在每月的巫术考核与切磋中,哪怕有人的实力远超于她,也会为了讨好东嵬氏宗长,故意在比试中放水,让她赢个两三次,保住她大小姐的颜面。
然而,这套在北羽这里根本行不通。
北羽这丫头脑子里只有一根筋:巫院的规矩是,考核成绩越好,就能获得最丰厚的修炼资源和最大块、最肥美的凶兽烤肉!
对于一个从小挨饿的吃货来说,肉就是命!
所以,在面对东嵬雨嫣时,北羽哪里管你是什么狗屁大小姐。
她不仅没有丝毫放水,反而为了确保第一,每次切磋都下死手,将东嵬雨嫣按在地上摩擦,揍得这位娇滴滴的大小姐灰头土脸,颜面扫地。
东嵬雨嫣哪受过这种委屈?
从小被捧在手心里的她,觉得北羽简直就是个不知好歹、粗鲁无礼的野蛮人!
于是,她开始利用自己的背景和人脉,处处针对北羽,给她使绊子。
两人在巫院里三天一小吵,五天一大打,成了全院皆知的死对头。
而让两人矛盾彻底激化、甚至上升到水火不容地步的,是一件情事。
那一年,她们双双成年。
巫院里新来了一位、从其他部落选拔上来的俊美青年。
这青年不仅天赋异禀,而且相貌堂堂,温文尔雅,瞬间俘获了巫院里无数少女的芳心,其中就包括情窦初开的东嵬雨嫣。
东嵬雨嫣放下身段,主动去向那俊男示好。
可谁曾想!
那俊男偏偏眼瞎,对东嵬雨嫣的百般倒贴视而不见,反而对整天只知道埋头苦练、一身汗味的北羽情有独钟!

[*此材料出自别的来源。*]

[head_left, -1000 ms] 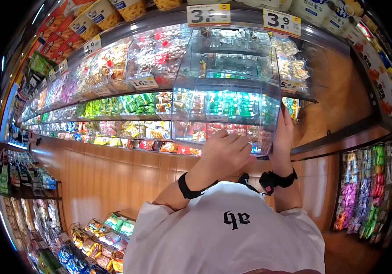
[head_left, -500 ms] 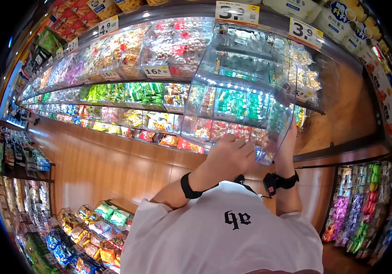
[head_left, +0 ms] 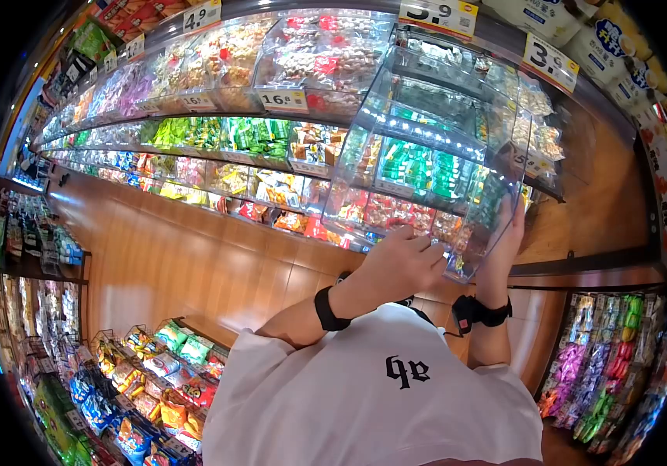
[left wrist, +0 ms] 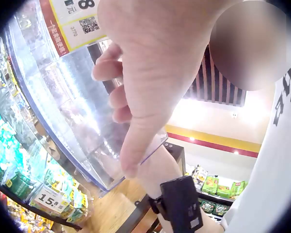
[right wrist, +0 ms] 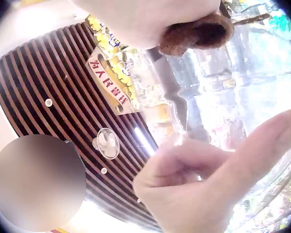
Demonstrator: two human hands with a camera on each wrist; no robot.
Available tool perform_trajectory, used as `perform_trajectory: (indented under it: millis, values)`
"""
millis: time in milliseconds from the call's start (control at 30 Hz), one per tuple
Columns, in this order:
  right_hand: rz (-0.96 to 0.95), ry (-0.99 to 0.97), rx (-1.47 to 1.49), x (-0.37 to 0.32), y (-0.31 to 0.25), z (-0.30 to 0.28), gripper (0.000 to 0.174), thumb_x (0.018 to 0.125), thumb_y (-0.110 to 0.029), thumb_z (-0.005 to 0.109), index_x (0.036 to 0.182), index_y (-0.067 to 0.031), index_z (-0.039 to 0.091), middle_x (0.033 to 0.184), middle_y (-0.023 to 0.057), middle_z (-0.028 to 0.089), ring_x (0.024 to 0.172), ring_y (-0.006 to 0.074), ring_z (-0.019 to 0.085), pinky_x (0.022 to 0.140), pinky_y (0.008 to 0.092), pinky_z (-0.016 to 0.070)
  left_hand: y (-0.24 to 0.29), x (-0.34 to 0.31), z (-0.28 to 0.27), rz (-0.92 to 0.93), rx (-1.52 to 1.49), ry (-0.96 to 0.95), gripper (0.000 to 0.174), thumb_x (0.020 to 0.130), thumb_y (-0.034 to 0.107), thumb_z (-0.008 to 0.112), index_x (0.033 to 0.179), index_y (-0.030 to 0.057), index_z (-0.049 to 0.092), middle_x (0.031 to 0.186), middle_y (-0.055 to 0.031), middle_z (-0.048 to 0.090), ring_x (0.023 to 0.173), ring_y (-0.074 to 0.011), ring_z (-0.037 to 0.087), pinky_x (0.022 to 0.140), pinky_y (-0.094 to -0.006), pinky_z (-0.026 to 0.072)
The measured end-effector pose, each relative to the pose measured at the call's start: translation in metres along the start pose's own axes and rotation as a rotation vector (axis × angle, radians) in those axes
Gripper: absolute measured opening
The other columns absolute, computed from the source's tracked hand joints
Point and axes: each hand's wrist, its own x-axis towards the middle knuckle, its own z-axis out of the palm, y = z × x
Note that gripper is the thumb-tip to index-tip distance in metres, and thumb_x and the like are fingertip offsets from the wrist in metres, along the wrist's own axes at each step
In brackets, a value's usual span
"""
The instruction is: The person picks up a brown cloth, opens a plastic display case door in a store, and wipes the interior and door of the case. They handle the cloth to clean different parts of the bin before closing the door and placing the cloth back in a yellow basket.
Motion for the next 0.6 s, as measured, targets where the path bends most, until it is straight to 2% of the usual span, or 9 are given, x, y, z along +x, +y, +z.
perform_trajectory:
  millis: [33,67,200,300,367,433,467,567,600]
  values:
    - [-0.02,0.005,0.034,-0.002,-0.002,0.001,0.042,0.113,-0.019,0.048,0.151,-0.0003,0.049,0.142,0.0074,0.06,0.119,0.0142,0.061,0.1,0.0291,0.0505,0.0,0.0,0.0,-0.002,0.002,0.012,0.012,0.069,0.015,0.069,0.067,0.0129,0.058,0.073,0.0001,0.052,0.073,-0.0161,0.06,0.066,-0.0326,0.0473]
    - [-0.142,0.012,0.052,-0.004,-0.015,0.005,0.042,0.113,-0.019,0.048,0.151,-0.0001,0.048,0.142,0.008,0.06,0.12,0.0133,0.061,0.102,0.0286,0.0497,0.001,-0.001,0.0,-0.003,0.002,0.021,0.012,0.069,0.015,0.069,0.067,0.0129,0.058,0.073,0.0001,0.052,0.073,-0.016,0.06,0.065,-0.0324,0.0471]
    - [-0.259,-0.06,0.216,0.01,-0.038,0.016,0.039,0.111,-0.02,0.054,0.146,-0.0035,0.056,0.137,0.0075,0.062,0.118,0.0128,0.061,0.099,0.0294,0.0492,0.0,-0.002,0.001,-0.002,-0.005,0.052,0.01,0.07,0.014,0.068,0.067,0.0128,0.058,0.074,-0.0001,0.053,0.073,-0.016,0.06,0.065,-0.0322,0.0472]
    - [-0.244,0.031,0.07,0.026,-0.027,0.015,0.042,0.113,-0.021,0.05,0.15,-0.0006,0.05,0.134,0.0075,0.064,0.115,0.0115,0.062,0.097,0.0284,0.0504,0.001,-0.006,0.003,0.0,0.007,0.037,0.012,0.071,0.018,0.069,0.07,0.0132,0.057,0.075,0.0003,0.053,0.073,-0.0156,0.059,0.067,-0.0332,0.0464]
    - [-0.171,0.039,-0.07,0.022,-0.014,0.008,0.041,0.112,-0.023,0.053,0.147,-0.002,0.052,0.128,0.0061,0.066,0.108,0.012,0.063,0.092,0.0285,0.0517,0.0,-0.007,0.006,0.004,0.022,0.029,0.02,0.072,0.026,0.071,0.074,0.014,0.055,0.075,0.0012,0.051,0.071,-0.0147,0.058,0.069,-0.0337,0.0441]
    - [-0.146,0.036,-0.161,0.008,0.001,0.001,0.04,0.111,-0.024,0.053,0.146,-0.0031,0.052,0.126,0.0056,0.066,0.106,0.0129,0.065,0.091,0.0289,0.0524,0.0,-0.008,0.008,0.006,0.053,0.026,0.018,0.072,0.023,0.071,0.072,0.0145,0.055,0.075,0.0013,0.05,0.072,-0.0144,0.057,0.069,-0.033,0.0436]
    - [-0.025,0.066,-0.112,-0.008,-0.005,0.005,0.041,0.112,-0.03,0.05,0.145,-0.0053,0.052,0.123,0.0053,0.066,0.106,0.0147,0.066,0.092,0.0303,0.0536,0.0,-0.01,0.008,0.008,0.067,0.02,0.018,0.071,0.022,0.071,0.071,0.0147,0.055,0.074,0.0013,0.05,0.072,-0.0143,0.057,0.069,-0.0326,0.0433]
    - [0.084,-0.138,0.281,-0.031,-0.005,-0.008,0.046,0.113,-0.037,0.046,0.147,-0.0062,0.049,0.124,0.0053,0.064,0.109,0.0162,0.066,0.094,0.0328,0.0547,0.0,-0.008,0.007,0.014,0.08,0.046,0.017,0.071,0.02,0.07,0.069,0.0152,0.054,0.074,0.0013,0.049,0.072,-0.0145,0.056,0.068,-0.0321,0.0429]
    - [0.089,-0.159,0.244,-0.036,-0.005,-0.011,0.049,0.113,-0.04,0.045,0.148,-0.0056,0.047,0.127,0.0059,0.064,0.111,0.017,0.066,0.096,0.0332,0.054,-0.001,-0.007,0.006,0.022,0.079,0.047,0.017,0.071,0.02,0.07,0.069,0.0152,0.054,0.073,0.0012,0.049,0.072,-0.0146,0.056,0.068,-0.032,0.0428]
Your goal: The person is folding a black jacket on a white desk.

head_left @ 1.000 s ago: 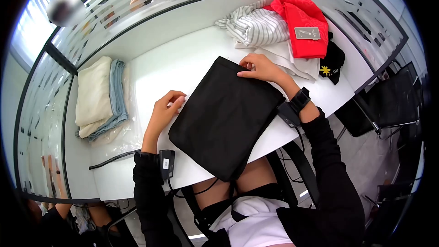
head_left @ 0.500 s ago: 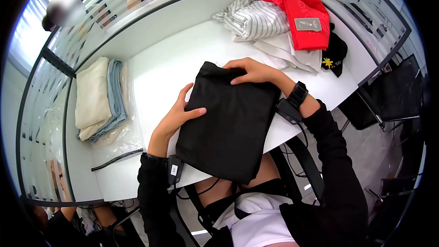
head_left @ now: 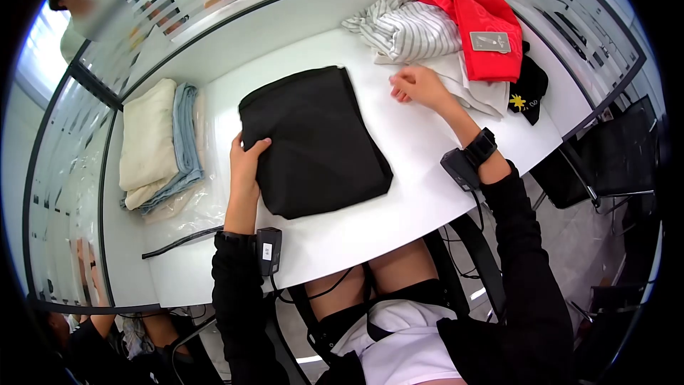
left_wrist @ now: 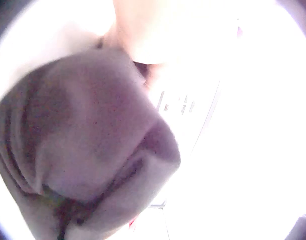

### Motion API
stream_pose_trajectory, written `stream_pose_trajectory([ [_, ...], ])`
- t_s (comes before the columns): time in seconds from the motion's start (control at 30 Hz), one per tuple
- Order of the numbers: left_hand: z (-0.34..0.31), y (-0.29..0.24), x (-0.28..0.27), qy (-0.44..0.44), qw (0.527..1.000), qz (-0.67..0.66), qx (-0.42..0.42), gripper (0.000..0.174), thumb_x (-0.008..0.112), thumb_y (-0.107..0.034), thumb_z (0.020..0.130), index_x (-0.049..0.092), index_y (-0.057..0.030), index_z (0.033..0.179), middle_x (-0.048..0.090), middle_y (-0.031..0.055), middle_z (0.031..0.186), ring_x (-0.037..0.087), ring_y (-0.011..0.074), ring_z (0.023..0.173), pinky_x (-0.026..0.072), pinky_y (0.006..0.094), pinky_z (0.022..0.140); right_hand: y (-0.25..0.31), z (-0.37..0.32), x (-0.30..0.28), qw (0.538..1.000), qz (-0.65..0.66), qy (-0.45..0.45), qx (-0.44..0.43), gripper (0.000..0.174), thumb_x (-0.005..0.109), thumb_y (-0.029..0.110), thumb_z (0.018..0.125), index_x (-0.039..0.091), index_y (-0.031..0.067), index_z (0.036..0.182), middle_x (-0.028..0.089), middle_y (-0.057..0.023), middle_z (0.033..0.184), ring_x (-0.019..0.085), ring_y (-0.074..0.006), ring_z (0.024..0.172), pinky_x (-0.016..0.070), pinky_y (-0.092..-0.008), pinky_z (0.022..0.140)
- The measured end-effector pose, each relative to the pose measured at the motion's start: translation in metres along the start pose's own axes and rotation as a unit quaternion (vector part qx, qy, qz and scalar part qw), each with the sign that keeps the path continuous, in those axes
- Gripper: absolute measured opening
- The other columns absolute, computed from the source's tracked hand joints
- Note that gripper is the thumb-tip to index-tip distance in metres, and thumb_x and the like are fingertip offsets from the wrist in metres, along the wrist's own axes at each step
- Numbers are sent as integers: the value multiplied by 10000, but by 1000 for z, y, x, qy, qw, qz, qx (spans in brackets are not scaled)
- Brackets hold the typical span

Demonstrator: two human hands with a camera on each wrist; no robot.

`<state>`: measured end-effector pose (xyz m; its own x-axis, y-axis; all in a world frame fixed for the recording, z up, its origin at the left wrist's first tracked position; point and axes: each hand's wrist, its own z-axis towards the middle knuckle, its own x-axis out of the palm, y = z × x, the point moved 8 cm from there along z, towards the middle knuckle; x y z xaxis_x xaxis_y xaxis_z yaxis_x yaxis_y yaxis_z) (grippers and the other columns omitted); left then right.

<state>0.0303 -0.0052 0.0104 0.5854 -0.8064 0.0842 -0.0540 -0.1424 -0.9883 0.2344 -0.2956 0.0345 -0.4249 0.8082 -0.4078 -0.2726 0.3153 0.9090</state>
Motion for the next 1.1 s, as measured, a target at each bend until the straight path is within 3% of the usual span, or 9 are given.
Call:
stream_pose_trajectory([
  [0.07,2,6,1,32,994,-73,-72,535,675,-61,736,433,75,1193,571,196,1063,582,251,961,478,311,828,-4,-1,17,995,76,66,27,294,593,210,864,608,-73,941,659,-129,782,649,-161,701,530,-248,646],
  [0.1,-2,4,5,55,991,-88,-81,473,677,-99,762,476,76,1153,573,174,1076,577,242,975,458,309,864,-1,-6,27,986,108,119,49,343,566,235,888,561,-69,1045,629,-171,994,632,-191,852,518,-279,783],
  [0.23,-12,-1,22,123,983,-108,-80,398,656,-109,790,513,62,1120,592,139,1058,585,215,959,466,295,848,14,-25,54,930,284,190,134,405,561,255,892,484,-56,1141,550,-178,1154,602,-216,947,491,-307,839],
  [0.37,-22,1,30,146,969,-148,-132,307,629,-113,816,564,57,1063,622,120,1018,608,197,918,494,280,802,21,-36,74,885,354,243,180,317,623,276,848,566,-7,982,611,-78,912,603,-138,780,490,-238,682],
  [0.67,-29,15,49,224,950,-100,-194,455,647,-98,793,474,81,1174,563,150,1128,571,226,1012,472,303,870,9,-45,89,892,256,271,254,400,698,276,773,579,-8,1028,630,-70,941,614,-117,774,489,-203,664],
  [0.77,-31,13,53,233,951,-83,-183,468,651,-74,782,467,83,1181,556,155,1135,565,229,1023,469,305,876,18,-45,91,923,218,253,194,440,713,225,753,559,-19,1085,625,-80,994,612,-142,873,487,-241,769],
  [0.87,-29,13,52,225,956,-64,-175,475,655,-34,762,465,81,1182,555,158,1132,564,234,1025,469,312,879,31,-42,92,959,144,239,54,504,702,158,758,502,-42,1176,588,-106,1108,566,-180,1012,439,-297,908],
  [0.9,-27,13,52,221,959,-58,-169,474,655,-20,756,467,79,1179,556,158,1129,565,236,1023,469,314,880,32,-44,93,948,207,230,69,525,694,100,750,473,-26,1209,561,-111,1156,529,-184,1074,401,-309,957],
  [1.1,-22,13,44,173,972,-74,-140,465,647,42,731,477,70,1163,570,156,1099,577,247,995,478,326,868,34,-34,90,929,287,233,3,527,637,-23,751,449,-13,1243,535,-99,1206,514,-181,1102,397,-311,961],
])
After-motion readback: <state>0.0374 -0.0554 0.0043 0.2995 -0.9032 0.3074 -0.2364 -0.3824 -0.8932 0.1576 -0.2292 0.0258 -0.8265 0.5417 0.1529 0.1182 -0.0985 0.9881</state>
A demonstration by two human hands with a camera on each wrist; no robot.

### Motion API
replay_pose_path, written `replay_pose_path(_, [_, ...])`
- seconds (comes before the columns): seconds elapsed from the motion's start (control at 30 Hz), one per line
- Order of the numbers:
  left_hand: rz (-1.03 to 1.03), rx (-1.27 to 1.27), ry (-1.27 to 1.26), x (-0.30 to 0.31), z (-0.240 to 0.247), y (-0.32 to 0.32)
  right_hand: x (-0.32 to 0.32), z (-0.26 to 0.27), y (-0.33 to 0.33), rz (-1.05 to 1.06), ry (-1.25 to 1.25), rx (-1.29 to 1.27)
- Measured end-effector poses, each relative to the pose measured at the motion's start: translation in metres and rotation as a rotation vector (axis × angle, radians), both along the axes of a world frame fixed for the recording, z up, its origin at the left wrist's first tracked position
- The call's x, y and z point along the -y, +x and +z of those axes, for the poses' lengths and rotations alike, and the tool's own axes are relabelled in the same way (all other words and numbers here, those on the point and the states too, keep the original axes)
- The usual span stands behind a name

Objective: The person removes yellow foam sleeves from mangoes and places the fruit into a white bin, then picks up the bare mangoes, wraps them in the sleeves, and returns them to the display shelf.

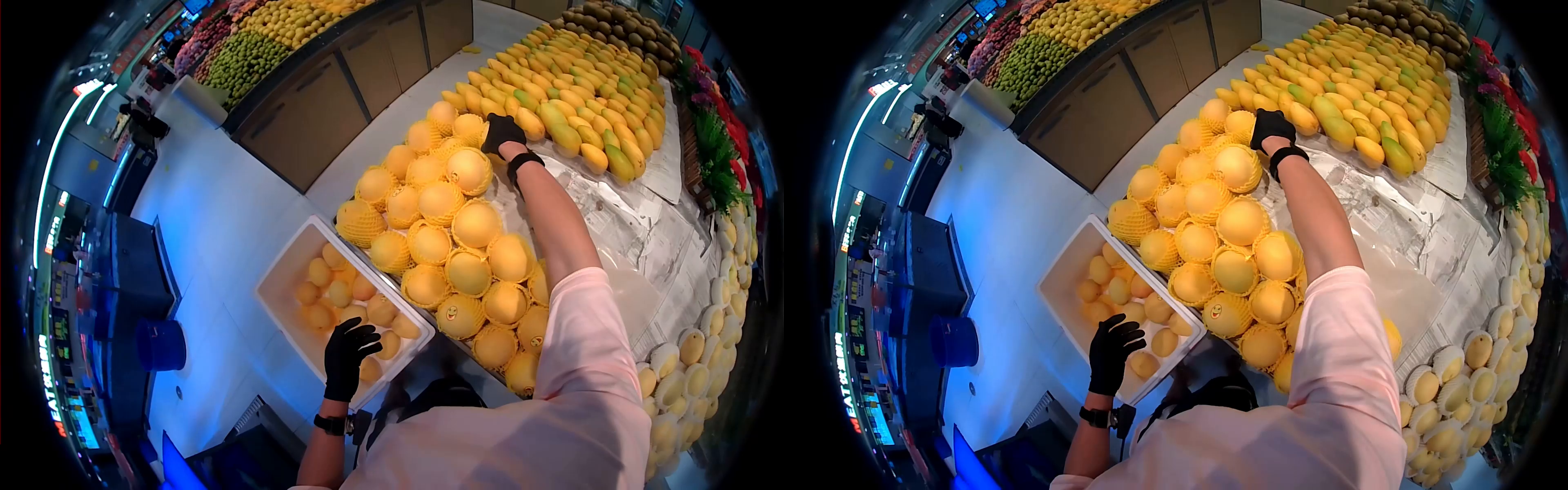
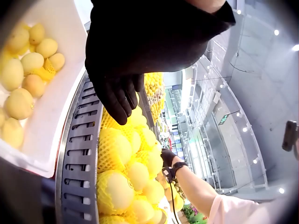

更让东嵬雨嫣气得差点吐血的是,当她气冲冲地去质问那俊男时,那俊男竟然一点脸面都不给她留。
当着众人的面,冷冰冰地评价道:
“东嵬大小姐,你空有其表,除了家世,你哪一点比得上北魇翎?在我眼里,她那种充满力量与野性、不屈不挠的美,比你那种娇柔做作,要美上太多太多了!”
这句话,就像是一把尖刀,狠狠刺穿了东嵬雨嫣那引以为傲的自尊心、和虚荣心。
心高气傲、任性刁蛮的她,哪里受得了这种奇耻大辱?
她将求爱被拒的所有怨气、屈辱,一股脑儿地全算在了北羽的头上。
从那以后,那名俊男离开了巫院,但东嵬雨嫣却对这件事,陷入了近乎病态的执念——那就是,她和北羽,到底谁更好看!
她发誓要在各个方面,将北羽彻底踩在脚下。
然而,面对东嵬雨嫣的疯狂针对和攀比,北羽却表现得极为冷淡。
她对那个所谓的俊男、根本没有半点兴趣,甚至觉得他妨碍了自己修炼。